Gele Harun Nasution lahir di Sibolga. Ayahnya adalah
seorang dokter yang pada saat Gele Harun masih bayi, keluarga Dr. Harun Al
Rasjid Nasution pindah ke Lampung untuk membuka klinik kesehatan di Tanjung
Karang dan Bandar Lampung. Ibu Gele Harun bernama Alimatoe Saadiah br. Harahap
(kelahiran Padang Sidempuan) adalah anak dari Saleh Harahap gelar Dja Endar
Moeda (Radja Persuratkabaran di Padang, Sibolga, Aceh dan Medan). Alimatoe
Saadiah di Padang adalah pribumi pertama yang memiliki pendidikan Eropa. Boru
Panggoaran Dr. Harun Nasution dan Alimatoe Saadiah (kakak sulung Gele Harun)
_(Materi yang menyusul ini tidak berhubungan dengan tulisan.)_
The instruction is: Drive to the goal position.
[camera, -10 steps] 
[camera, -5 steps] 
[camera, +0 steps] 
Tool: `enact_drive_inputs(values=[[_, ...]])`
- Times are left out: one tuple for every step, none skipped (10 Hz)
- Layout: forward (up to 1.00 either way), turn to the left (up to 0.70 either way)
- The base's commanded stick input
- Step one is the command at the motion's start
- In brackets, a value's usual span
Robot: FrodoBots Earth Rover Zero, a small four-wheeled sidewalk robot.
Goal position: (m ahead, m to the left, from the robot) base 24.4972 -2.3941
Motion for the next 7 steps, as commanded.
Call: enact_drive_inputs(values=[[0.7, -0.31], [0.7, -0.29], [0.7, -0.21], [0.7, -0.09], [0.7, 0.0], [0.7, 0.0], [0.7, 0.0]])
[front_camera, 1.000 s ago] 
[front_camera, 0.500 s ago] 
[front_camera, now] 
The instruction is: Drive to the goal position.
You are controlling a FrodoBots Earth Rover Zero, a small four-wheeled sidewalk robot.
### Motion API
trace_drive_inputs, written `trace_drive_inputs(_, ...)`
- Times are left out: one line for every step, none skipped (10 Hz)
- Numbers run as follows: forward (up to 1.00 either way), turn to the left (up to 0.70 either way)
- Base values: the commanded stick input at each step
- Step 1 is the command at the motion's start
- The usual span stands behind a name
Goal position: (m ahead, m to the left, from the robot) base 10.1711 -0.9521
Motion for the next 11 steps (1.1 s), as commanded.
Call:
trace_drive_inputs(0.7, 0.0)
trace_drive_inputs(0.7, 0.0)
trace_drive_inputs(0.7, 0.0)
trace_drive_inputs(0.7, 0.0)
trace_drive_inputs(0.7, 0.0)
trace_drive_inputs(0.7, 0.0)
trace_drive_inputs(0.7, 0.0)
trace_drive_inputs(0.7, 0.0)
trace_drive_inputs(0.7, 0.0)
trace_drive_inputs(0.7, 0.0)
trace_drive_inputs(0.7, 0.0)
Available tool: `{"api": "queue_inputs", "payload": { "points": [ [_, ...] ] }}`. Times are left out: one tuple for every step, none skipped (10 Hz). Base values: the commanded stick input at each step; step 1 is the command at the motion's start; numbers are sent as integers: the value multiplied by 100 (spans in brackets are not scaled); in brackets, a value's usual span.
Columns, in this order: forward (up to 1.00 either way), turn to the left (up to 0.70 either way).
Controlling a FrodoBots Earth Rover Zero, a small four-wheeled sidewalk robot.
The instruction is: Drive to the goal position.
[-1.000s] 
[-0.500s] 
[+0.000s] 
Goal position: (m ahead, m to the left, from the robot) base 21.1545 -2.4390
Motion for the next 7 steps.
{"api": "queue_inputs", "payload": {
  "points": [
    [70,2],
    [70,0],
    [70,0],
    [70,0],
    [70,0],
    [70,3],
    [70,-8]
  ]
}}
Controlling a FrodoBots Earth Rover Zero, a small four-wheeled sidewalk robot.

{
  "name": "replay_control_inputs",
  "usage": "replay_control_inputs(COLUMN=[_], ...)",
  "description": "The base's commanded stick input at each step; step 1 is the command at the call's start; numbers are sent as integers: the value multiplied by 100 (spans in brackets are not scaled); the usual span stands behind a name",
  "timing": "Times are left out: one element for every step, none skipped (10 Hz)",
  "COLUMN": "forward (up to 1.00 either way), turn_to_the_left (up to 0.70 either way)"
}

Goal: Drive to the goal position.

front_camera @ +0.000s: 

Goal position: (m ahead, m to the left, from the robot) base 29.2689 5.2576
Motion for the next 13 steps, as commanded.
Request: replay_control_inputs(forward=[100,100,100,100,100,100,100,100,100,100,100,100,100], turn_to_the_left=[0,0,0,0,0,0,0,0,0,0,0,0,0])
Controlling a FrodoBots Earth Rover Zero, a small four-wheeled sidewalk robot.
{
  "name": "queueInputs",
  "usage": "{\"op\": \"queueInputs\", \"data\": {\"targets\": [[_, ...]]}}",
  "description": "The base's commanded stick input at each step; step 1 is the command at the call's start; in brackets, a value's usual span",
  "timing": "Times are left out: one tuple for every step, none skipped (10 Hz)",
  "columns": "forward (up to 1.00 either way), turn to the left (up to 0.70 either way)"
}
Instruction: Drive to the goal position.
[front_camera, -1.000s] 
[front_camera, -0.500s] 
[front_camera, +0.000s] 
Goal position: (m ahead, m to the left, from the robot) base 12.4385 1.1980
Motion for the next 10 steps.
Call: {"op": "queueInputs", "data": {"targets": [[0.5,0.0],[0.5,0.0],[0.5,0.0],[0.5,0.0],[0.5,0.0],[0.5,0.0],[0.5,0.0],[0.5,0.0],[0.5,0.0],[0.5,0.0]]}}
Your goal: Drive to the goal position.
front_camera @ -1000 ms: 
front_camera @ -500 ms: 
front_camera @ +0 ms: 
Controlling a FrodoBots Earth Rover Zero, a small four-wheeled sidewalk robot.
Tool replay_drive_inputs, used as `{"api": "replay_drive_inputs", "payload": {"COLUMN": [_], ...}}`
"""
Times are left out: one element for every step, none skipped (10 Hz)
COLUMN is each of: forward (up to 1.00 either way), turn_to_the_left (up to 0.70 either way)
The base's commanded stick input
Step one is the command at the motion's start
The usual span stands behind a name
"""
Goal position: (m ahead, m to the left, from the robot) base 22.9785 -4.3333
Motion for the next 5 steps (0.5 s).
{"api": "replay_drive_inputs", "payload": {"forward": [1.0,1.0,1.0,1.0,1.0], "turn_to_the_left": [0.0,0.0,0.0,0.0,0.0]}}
bernama Ida Loemongga kelahiran Padang 1904 adalah dokter perempuan pertama
Indonesia bergelar doctor (PhD) di Belanda tahun 1931. Dr. Ida Loemongga, Ph.D
adalah satu dari lima orang Indonesia pertama bergelar doctor (Phd).
Tentu saja Presiden Soekarno akan nyaman dan
tenang di Lampung, sebagaimana sebelumnya Soekarno tenang saat berkunjung di
Medan. Ketika kunjunan Soekarno tahun 1953 ke Medan, gubernur Sumatera Utara
adalah Abdul Hakim Harahap (mantan Residen Tapanuli yang menggantikan posisi
Dr. FL Tobing yang kini menjadi Menteri Informasi). Selain itu, di Medan,
jabatan Residen Sumatera Timur dipegang oleh Muda Siregar (tokoh NU di Medan).